Visit the Titanic Data Science Solutions page:
https://www.kaggle.com/startupsci/titanic-data-science-solutions
Spend sometime reading and running the Jupyter Notebook provided in that page.
a) (10 pts.) 预测分析考试代考
Use the train set to answer true or false to each of the following
- More than 75% passengers did not travel with parents or children
- 30 to 33% of passengers had siblings and/or spouse aboard
- Less than 1% of passengers paid a fare as high as 500 dollars
- Less than 1% of passengers are 65+ years old
b) (20 pts.)
Fill NAs values as follows
- Drop columns PassengerID, Name, Ticket, Cabin.
- Fill NAs values in Embark with the most common category
- Fill NAs values in Fare with the median value in that column
- Fill NAs values in Age with the median value in each of Pclass x Gender combination
c) (20 pts.) 预测分析考试代考
Perform the following Data cleaning and Feature Engineering steps for both the train and test files.
- Split column Age into 5 intervals (0, 16, 32, 48, 64, 100) (now categorical)
- Split column Fare into 4 intervals (0, 7.9, 14.5, 31, 600) (now categorical)
- Create column Size by adding values from columns SibSp, Parch, then drop them keeping the created column.
- Create binary column Alone with value 1 (if passenger travels alone) and 0 otherwise.
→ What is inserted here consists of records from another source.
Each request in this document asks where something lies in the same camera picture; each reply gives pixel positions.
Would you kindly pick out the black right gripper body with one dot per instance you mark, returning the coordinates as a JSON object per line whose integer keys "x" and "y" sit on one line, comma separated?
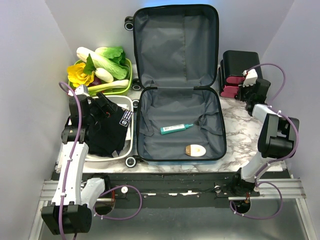
{"x": 245, "y": 93}

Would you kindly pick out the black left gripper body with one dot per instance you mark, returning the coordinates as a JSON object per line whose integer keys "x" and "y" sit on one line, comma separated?
{"x": 98, "y": 113}

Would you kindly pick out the black garment with label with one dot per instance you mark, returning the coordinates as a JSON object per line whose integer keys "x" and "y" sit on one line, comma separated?
{"x": 100, "y": 137}

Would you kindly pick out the black bag with pink trim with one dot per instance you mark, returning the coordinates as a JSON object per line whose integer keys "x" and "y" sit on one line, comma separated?
{"x": 230, "y": 72}

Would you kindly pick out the blue fish print suitcase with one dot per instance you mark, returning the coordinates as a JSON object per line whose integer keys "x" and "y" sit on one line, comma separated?
{"x": 176, "y": 53}

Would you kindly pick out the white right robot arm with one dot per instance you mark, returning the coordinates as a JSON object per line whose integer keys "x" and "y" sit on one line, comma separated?
{"x": 276, "y": 141}

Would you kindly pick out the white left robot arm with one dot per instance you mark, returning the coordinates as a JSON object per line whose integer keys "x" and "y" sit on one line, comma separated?
{"x": 71, "y": 208}

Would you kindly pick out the white rectangular tray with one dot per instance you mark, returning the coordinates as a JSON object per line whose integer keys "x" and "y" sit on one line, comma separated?
{"x": 126, "y": 103}

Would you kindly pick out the green white leek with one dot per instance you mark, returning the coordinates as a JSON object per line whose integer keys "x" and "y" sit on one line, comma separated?
{"x": 115, "y": 87}

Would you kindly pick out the purple onion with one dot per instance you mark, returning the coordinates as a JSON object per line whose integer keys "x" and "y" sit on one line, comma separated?
{"x": 96, "y": 82}

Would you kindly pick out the green vegetable basket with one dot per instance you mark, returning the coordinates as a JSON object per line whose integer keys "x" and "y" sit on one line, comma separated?
{"x": 100, "y": 75}

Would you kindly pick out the white radish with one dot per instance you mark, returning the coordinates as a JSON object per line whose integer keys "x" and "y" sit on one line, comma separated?
{"x": 104, "y": 75}

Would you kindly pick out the white napa cabbage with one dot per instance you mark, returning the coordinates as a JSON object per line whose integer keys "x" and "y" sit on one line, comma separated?
{"x": 117, "y": 71}

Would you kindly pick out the yellow flower cabbage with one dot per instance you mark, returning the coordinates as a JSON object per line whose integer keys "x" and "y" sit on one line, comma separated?
{"x": 77, "y": 77}

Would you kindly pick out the green leafy lettuce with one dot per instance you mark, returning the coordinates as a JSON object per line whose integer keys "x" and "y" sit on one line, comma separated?
{"x": 115, "y": 54}

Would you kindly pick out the teal tube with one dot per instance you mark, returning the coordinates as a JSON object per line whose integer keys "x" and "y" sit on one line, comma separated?
{"x": 175, "y": 128}

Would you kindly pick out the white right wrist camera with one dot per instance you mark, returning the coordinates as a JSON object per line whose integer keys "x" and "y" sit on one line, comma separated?
{"x": 250, "y": 77}

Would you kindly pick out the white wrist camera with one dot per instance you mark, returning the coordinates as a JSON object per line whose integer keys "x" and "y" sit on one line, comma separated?
{"x": 250, "y": 77}
{"x": 82, "y": 90}

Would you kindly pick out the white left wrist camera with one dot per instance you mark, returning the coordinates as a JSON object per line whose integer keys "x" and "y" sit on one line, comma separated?
{"x": 82, "y": 90}

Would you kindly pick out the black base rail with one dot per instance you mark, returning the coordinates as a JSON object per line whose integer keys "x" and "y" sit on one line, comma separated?
{"x": 172, "y": 190}

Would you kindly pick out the aluminium frame rail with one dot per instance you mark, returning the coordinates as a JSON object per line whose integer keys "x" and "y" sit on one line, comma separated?
{"x": 290, "y": 188}

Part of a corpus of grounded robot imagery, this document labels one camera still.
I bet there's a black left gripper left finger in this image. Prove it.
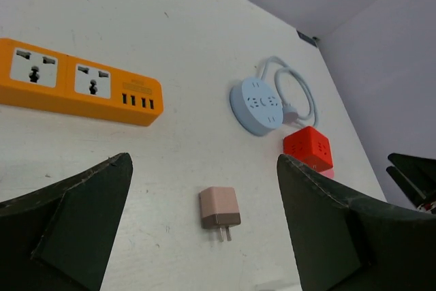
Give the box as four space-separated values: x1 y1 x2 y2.
1 153 133 290

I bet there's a red cube socket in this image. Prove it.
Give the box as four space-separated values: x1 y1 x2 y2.
283 126 333 172

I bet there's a black corner label right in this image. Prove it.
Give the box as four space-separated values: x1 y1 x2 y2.
296 30 317 48

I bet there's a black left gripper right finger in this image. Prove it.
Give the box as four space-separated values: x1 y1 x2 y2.
277 154 435 290

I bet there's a light blue round socket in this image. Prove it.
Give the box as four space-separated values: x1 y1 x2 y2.
230 77 283 136

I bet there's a light blue socket cable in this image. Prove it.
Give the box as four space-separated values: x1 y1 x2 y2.
255 55 319 129

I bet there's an orange power strip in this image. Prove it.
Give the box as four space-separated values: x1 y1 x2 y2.
1 37 164 126

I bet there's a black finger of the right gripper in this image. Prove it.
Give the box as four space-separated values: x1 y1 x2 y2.
386 153 435 209

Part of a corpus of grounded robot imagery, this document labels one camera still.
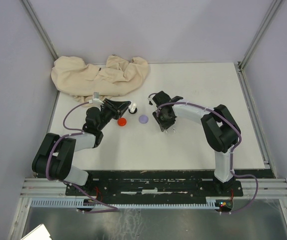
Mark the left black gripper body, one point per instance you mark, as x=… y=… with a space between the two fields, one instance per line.
x=109 y=112

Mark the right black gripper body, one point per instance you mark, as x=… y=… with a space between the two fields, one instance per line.
x=166 y=121

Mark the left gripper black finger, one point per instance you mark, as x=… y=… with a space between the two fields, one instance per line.
x=121 y=110
x=116 y=105

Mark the white round charging case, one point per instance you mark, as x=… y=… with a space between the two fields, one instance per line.
x=132 y=106

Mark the red round charging case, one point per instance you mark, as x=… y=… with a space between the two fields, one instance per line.
x=122 y=122

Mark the purple round charging case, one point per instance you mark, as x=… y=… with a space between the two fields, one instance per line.
x=143 y=119

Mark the black round charging case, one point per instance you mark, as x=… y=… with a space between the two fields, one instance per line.
x=133 y=112

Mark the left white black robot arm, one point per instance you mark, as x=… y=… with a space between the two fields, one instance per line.
x=54 y=158

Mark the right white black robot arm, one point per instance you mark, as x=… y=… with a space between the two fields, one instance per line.
x=221 y=131

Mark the beige crumpled cloth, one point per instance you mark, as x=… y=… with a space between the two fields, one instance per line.
x=119 y=77

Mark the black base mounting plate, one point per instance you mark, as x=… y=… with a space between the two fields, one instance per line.
x=152 y=187

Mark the control box with leds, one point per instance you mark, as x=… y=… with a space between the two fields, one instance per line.
x=225 y=205

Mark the white sheet corner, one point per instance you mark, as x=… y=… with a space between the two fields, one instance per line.
x=38 y=233

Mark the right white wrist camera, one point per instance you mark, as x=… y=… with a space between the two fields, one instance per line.
x=150 y=102

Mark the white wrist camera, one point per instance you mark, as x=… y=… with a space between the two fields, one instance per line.
x=150 y=102
x=96 y=99

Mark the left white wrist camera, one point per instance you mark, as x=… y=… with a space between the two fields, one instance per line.
x=96 y=99

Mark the right aluminium corner post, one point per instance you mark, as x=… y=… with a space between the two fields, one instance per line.
x=267 y=20

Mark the aluminium corner post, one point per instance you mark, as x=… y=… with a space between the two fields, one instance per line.
x=267 y=20
x=28 y=7

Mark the aluminium frame rail front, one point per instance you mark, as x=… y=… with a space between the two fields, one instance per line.
x=268 y=189

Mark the left aluminium corner post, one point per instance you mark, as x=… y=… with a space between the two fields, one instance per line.
x=28 y=7
Use get_dummies to convert categorical to binary columns.
d) (40 pts.) 预测分析考试代考
The test.csv file from kaggle does not include Survived. So split the train set into new train and test subsets. Use the train subset to fit the following models
- KNN
- Support Vector Classifier
- Logistic Regression
- Random Forest
- Gradient Boosting
Use GridSearchCV to fifind best hyperparameter values. Report the test accuracy rate (using the test subset). Try to improve the test accuracy rate (include polynomial and/or interaction terms or use other machine/satistical method or any other mean).
e) (10 pts.) 预测分析考试代考
Submit your best predictions, on to Kaggle. Report your kaggle ID name, the date submitted and, the Score provided by Kaggle.
Make sure your report includes your name and your Section (Tuesday or Friday).
Report should be clean and well formatted (do not truncate tables, plots, python commands, no screen captures). Use random_state = 0 wherever is needed.